DATA SECTION:
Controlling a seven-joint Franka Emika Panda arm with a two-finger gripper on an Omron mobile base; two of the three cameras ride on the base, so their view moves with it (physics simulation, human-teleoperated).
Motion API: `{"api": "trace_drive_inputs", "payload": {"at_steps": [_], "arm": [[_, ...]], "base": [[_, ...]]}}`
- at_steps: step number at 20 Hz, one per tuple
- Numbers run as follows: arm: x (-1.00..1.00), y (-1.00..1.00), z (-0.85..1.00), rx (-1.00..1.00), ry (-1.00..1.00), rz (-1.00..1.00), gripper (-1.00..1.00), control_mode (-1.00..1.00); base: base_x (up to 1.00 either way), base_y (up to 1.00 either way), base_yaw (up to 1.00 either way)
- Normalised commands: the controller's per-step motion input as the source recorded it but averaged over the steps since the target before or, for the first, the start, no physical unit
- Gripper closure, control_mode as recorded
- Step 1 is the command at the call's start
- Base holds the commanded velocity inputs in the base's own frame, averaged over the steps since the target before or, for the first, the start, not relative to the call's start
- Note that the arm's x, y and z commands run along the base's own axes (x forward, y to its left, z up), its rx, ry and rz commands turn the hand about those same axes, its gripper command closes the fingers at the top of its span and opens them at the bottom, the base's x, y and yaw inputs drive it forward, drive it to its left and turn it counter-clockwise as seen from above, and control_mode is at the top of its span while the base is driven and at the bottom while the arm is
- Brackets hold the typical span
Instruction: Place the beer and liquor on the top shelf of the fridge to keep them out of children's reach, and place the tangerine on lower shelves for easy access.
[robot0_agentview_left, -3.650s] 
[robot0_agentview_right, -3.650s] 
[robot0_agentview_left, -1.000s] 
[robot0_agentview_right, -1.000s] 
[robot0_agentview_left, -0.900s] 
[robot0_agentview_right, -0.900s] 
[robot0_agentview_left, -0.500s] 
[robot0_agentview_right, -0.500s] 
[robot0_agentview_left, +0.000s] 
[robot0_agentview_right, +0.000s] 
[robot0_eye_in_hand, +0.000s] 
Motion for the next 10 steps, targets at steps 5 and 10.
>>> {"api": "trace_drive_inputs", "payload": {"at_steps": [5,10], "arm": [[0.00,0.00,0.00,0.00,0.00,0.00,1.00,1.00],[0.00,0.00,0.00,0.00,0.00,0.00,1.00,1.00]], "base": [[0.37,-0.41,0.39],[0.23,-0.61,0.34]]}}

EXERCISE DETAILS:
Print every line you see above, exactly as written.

WORKED SOLUTION:
Controlling a seven-joint Franka Emika Panda arm with a two-finger gripper on an Omron mobile base; two of the three cameras ride on the base, so their view moves with it (physics simulation, human-teleoperated).
Motion API: `{"api": "trace_drive_inputs", "payload": {"at_steps": [_], "arm": [[_, ...]], "base": [[_, ...]]}}`
- at_steps: step number at 20 Hz, one per tuple
- Numbers run as follows: arm: x (-1.00..1.00), y (-1.00..1.00), z (-0.85..1.00), rx (-1.00..1.00), ry (-1.00..1.00), rz (-1.00..1.00), gripper (-1.00..1.00), control_mode (-1.00..1.00); base: base_x (up to 1.00 either way), base_y (up to 1.00 either way), base_yaw (up to 1.00 either way)
- Normalised commands: the controller's per-step motion input as the source recorded it but averaged over the steps since the target before or, for the first, the start, no physical unit
- Gripper closure, control_mode as recorded
- Step 1 is the command at the call's start
- Base holds the commanded velocity inputs in the base's own frame, averaged over the steps since the target before or, for the first, the start, not relative to the call's start
- Note that the arm's x, y and z commands run along the base's own axes (x forward, y to its left, z up), its rx, ry and rz commands turn the hand about those same axes, its gripper command closes the fingers at the top of its span and opens them at the bottom, the base's x, y and yaw inputs drive it forward, drive it to its left and turn it counter-clockwise as seen from above, and control_mode is at the top of its span while the base is driven and at the bottom while the arm is
- Brackets hold the typical span
Instruction: Place the beer and liquor on the top shelf of the fridge to keep them out of children's reach, and place the tangerine on lower shelves for easy access.
[robot0_agentview_left, -3.650s] 
[robot0_agentview_right, -3.650s] 
[robot0_agentview_left, -1.000s] 
[robot0_agentview_right, -1.000s] 
[robot0_agentview_left, -0.900s] 
[robot0_agentview_right, -0.900s] 
[robot0_agentview_left, -0.500s] 
[robot0_agentview_right, -0.500s] 
[robot0_agentview_left, +0.000s] 
[robot0_agentview_right, +0.000s] 
[robot0_eye_in_hand, +0.000s] 
Motion for the next 10 steps, targets at steps 5 and 10.
>>> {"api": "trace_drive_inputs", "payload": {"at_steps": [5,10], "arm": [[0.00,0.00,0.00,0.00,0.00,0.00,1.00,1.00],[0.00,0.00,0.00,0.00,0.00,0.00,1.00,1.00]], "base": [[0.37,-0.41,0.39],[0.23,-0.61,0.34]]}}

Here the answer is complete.